Café Society stars Jesse Eisenberg as Bobby, a young New Yorker who decides to move from home to LA to make it in Hollywood. Knowing he has an uncle in the business played by Steve Carrell, Bobby instances his uncle gives him a job and through that Bobby meets his uncle’s assistant Vonnie, played by Kristen Stewart. Though Vonnie works within Hollywood, she resists the life style and prefers things on a more intimate level and as her and Bobby work together, they bond on these ideals and Bobby begins to fall for her and in return falls for him. Things get fragmented though, as Bobby becomes more and more consumed by the Hollywood business, making Vonnie’s bond with him less enchanting while all the while knowing she had something real with him from the start.
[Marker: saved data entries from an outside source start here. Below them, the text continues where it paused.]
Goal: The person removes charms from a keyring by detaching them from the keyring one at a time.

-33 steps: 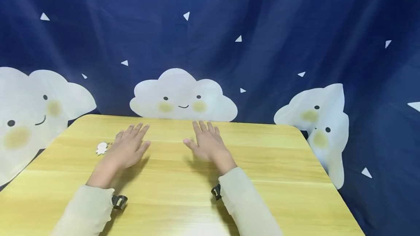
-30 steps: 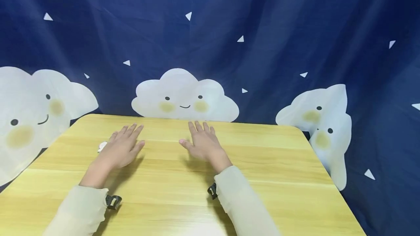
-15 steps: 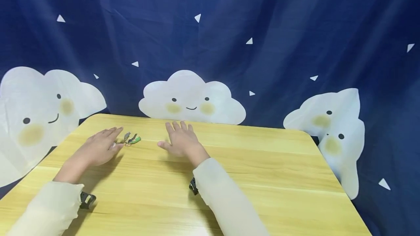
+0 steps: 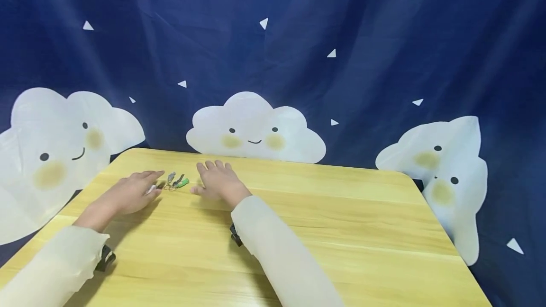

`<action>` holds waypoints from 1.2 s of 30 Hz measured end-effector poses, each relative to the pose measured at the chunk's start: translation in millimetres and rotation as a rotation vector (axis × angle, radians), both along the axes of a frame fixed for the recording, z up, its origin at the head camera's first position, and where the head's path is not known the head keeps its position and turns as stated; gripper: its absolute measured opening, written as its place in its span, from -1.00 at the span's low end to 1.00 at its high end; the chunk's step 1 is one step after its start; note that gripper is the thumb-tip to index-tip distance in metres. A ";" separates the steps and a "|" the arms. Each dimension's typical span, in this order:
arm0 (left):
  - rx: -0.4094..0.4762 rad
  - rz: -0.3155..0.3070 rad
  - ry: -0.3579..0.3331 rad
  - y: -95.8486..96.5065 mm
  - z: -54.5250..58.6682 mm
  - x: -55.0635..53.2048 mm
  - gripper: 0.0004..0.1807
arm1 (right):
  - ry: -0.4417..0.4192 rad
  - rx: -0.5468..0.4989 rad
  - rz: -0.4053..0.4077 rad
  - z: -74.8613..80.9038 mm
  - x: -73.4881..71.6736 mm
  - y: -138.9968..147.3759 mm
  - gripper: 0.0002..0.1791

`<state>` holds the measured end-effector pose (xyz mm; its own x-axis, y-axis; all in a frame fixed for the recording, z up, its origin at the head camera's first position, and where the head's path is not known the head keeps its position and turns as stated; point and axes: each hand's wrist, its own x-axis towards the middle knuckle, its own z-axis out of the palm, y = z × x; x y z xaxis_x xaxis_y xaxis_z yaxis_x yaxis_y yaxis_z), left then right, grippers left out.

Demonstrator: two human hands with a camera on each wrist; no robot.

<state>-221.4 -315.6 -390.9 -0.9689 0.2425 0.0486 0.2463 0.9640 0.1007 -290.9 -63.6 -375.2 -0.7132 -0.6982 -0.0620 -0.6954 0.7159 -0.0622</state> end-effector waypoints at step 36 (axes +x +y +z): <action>0.259 0.004 -0.022 -18.2 -25.4 -38.9 -0.79 | -0.171 -0.089 0.046 -33.7 -33.7 -82.7 -0.50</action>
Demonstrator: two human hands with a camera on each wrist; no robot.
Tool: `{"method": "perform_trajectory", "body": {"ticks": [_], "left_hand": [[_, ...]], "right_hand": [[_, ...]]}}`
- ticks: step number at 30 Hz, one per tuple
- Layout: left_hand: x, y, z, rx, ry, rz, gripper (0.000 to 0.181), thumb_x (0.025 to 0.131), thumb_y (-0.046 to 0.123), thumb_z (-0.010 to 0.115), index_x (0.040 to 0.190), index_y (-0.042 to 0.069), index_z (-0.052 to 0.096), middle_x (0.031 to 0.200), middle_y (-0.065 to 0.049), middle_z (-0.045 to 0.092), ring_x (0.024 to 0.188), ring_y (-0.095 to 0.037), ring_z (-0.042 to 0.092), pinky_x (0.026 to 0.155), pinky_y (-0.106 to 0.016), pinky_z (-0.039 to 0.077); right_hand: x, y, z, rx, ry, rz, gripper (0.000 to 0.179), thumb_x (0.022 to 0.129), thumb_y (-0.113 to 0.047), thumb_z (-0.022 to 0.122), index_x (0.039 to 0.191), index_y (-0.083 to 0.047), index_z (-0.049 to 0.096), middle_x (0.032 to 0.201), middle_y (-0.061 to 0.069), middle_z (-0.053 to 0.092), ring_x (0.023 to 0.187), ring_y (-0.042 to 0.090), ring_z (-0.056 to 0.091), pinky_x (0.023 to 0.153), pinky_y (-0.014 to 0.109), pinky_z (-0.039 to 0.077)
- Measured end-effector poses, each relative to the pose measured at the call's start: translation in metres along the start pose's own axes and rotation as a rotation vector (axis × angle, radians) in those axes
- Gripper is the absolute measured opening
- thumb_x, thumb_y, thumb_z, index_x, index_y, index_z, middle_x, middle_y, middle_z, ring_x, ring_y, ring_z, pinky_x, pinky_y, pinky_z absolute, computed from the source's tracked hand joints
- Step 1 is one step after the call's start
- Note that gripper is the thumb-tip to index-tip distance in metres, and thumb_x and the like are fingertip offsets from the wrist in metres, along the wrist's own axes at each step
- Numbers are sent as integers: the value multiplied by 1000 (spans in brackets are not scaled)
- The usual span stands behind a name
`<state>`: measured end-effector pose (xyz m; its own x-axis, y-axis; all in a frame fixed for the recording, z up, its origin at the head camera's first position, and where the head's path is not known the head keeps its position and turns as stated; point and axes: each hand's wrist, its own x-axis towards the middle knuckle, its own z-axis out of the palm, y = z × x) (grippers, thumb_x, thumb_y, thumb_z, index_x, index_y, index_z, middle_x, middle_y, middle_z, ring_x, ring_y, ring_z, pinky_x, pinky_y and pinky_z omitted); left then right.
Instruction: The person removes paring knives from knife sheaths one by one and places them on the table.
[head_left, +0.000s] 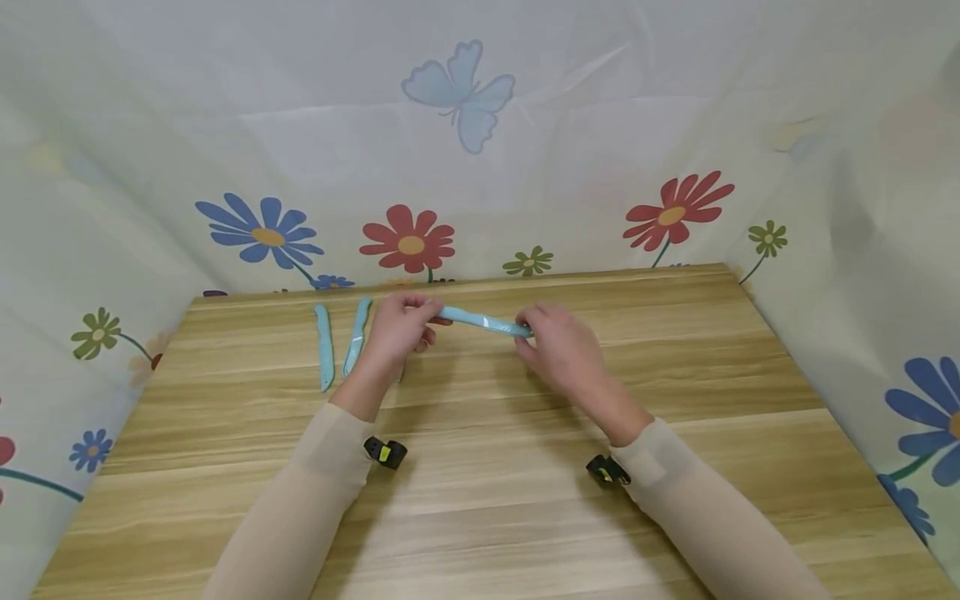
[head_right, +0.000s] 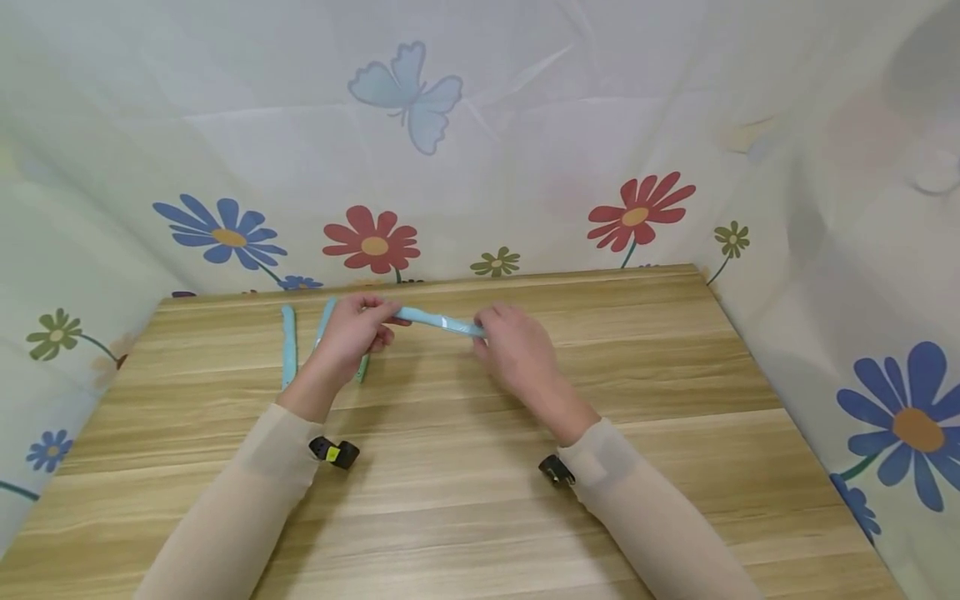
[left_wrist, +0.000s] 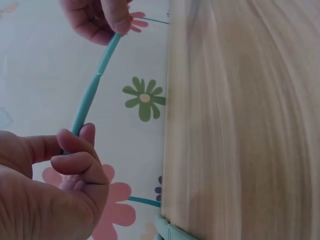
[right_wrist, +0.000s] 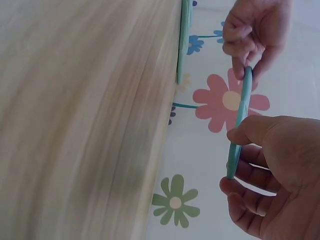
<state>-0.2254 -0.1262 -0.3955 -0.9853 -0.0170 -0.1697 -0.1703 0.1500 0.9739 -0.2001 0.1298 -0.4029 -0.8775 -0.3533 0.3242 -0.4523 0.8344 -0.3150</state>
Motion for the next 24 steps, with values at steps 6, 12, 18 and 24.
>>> {"method": "perform_trajectory", "body": {"ticks": [6,12,18,24], "left_hand": [[-10,-2,-1,-46,-34,-5,32,107,26,67,120,0,56,102,-13,78,58,-14,58,53,-20,42],[-21,-3,-3,-62,-62,-9,32,108,25,66,122,-1,56,105,-14,78,59,-15,58,54,-20,42],[-29,-6,-6,-46,-92,-18,28,108,24,66,122,1,58,108,-14,78,62,-17,57,55,-21,44],[-35,-9,-9,-22,-124,-17,28,107,26,67,122,2,59,109,-13,78,64,-16,58,57,-23,44]], "right_hand": [[-2,7,-4,8,52,-76,19,93,-13,81,110,-5,75,105,7,71,94,25,65,77,40,58],[-4,12,-7,-11,83,-158,19,93,-12,80,109,-4,75,104,7,71,94,25,64,76,39,57],[-7,14,-8,-23,81,-195,19,92,-11,81,109,-5,75,105,6,70,95,25,63,80,38,57],[-7,15,-11,-17,82,-236,18,92,-11,81,109,-4,75,105,6,70,96,25,62,82,39,57]]}}
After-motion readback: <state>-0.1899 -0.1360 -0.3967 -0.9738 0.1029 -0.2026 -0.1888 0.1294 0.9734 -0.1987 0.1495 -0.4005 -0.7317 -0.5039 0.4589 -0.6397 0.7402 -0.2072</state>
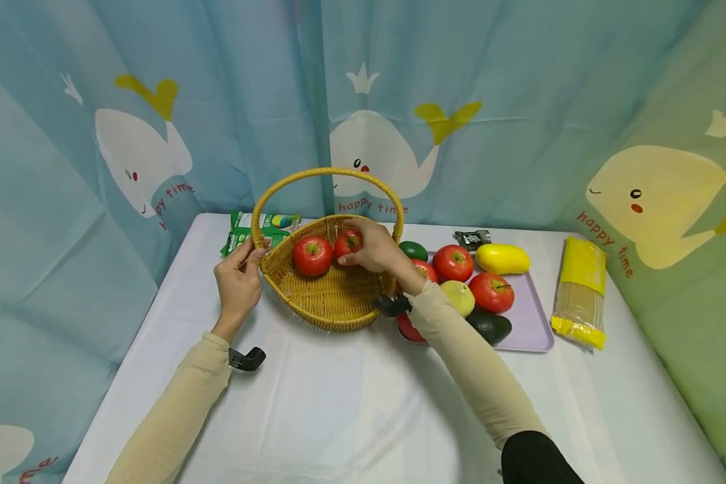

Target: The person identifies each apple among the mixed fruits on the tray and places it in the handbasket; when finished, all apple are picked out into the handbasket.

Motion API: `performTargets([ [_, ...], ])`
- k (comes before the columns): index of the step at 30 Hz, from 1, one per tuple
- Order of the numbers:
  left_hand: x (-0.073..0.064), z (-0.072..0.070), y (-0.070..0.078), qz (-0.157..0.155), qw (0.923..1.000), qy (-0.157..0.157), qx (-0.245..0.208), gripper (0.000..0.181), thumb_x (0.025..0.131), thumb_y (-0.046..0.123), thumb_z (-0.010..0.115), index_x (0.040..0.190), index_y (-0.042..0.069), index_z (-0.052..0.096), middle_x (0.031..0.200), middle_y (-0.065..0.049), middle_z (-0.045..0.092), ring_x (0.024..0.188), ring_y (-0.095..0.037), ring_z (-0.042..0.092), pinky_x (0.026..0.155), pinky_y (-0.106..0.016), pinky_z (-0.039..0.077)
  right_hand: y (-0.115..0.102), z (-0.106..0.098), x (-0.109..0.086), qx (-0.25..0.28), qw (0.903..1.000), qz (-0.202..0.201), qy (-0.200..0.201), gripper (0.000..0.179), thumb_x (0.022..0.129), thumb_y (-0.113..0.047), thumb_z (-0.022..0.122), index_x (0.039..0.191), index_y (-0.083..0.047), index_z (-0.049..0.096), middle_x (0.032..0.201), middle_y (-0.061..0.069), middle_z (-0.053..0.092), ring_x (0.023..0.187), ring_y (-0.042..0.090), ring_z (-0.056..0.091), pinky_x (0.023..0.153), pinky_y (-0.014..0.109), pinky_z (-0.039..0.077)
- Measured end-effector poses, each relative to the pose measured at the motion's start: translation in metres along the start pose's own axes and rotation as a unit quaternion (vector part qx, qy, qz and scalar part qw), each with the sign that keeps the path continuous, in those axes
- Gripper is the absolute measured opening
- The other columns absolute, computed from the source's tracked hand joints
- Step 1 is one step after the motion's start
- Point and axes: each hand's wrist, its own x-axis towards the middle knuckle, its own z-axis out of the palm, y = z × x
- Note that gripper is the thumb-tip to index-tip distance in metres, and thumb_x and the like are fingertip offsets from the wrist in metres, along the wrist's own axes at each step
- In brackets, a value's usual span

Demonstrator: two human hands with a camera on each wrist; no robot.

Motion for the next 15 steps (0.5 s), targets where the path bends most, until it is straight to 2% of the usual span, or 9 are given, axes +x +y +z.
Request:
performTargets([
  [4,0.0,0.0,-0.002,0.003,1.0,0.0,0.005,0.033,0.105,0.0,0.063,0.137,-0.008,0.067,0.12,-0.028,0.075,0.107,-0.044,0.073,0.095,-0.015,0.06,-0.001,-0.012,-0.022,0.055,0.9976,-0.041,-0.011,0.083,0.088,-0.023,0.09,0.158,-0.008,0.049,0.164,0.012,0.048,0.152,0.035,0.045,0.126,0.055,0.04],
  [7,-0.001,0.0,-0.002,0.0,0.9999,0.005,0.01,0.033,0.104,-0.004,0.062,0.137,-0.011,0.065,0.12,-0.032,0.074,0.107,-0.047,0.072,0.094,-0.012,0.059,0.003,-0.02,-0.041,0.109,0.9909,-0.074,-0.027,0.08,0.088,-0.021,0.09,0.157,-0.008,0.052,0.161,0.012,0.052,0.15,0.037,0.048,0.124,0.058,0.043],
  [9,-0.002,0.002,0.006,-0.001,0.9999,0.008,0.011,0.033,0.104,-0.007,0.061,0.136,-0.014,0.063,0.119,-0.035,0.072,0.107,-0.051,0.07,0.094,-0.011,0.058,0.008,-0.024,-0.056,0.139,0.9847,-0.099,-0.035,0.076,0.089,-0.017,0.089,0.155,-0.006,0.054,0.158,0.015,0.055,0.148,0.039,0.05,0.123,0.057,0.044],
  [11,-0.003,0.002,0.007,-0.001,1.0,0.007,0.006,0.034,0.104,-0.007,0.06,0.137,-0.014,0.063,0.12,-0.036,0.072,0.107,-0.04,0.075,0.094,-0.012,0.058,0.013,-0.029,-0.07,0.155,0.9805,-0.115,-0.036,0.073,0.089,-0.016,0.089,0.153,-0.005,0.056,0.155,0.015,0.058,0.145,0.037,0.054,0.122,0.056,0.046],
  [15,-0.003,0.0,0.005,0.0,1.0,0.0,-0.008,0.034,0.105,-0.002,0.063,0.138,-0.01,0.064,0.121,-0.034,0.073,0.107,-0.011,0.076,0.096,-0.014,0.059,0.03,-0.037,-0.099,0.152,0.9813,-0.117,-0.015,0.072,0.084,-0.017,0.093,0.149,-0.009,0.061,0.149,0.011,0.065,0.14,0.033,0.06,0.12,0.053,0.049],
])
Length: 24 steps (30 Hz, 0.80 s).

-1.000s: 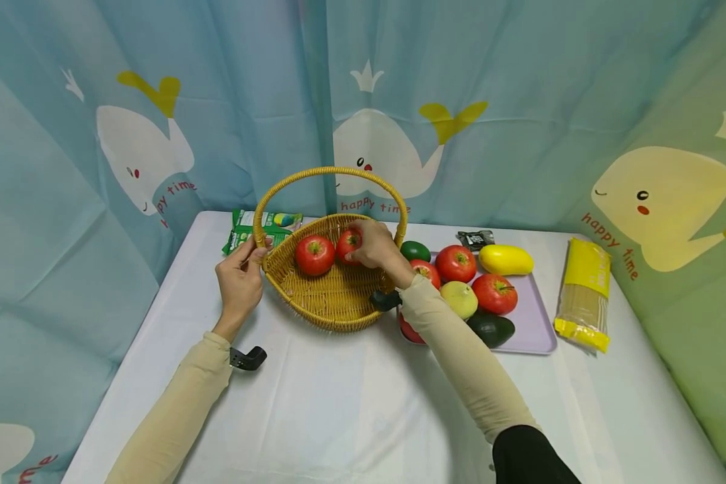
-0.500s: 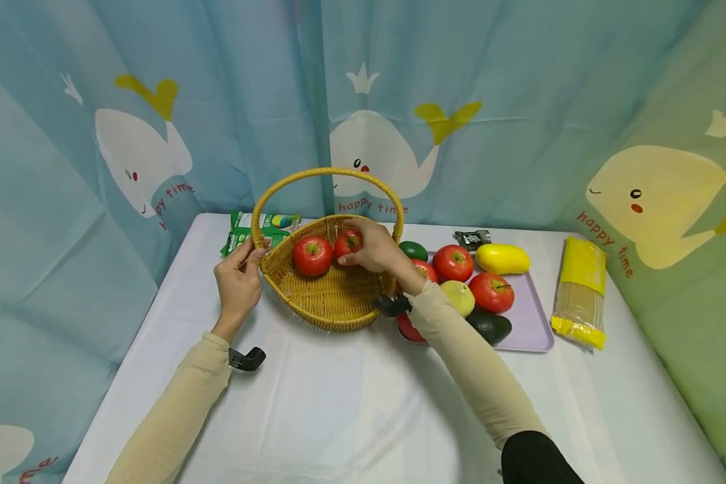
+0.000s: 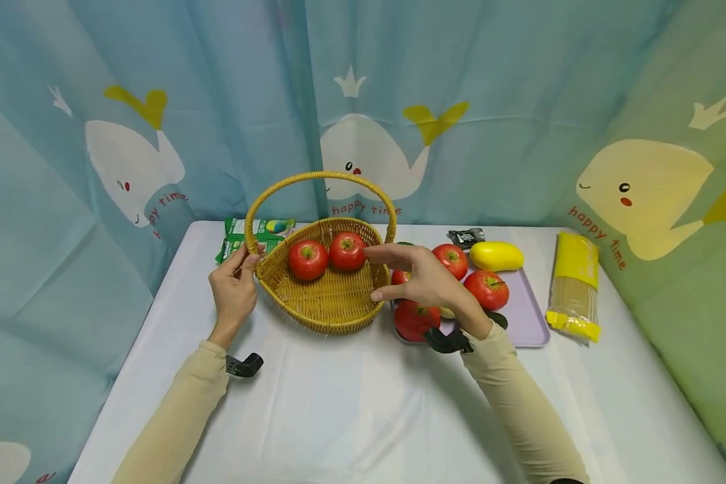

What’s intriguing about Café Society is that most of the movie from the start is an exercise in distraction. Bobby’s career trajectory, Vonnie’s identity struggle and the conquests of the side characters hold no weight and purposely so, in order for the naturally realized epiphany of the movie to strike. Café Society is structured to express its main point; man-made excitement only goes so far in the human mind, because it isn’t tangle, as it maintains survival but isn’t the venture of survival. We pay more attention to status because it’s visible but not towards emotional bond because it’s not.
Café Society leaves to say, that so much can change and improve in your life. So much can go by and flourish, but the end result, no matter how big, falls short, when the couple of moments that lead to it all, can’t be recalled. Café Society will leave you stuck in your chair, realizing it’s those moments we need the most.
This may be Woody Allen’s darkest film yet.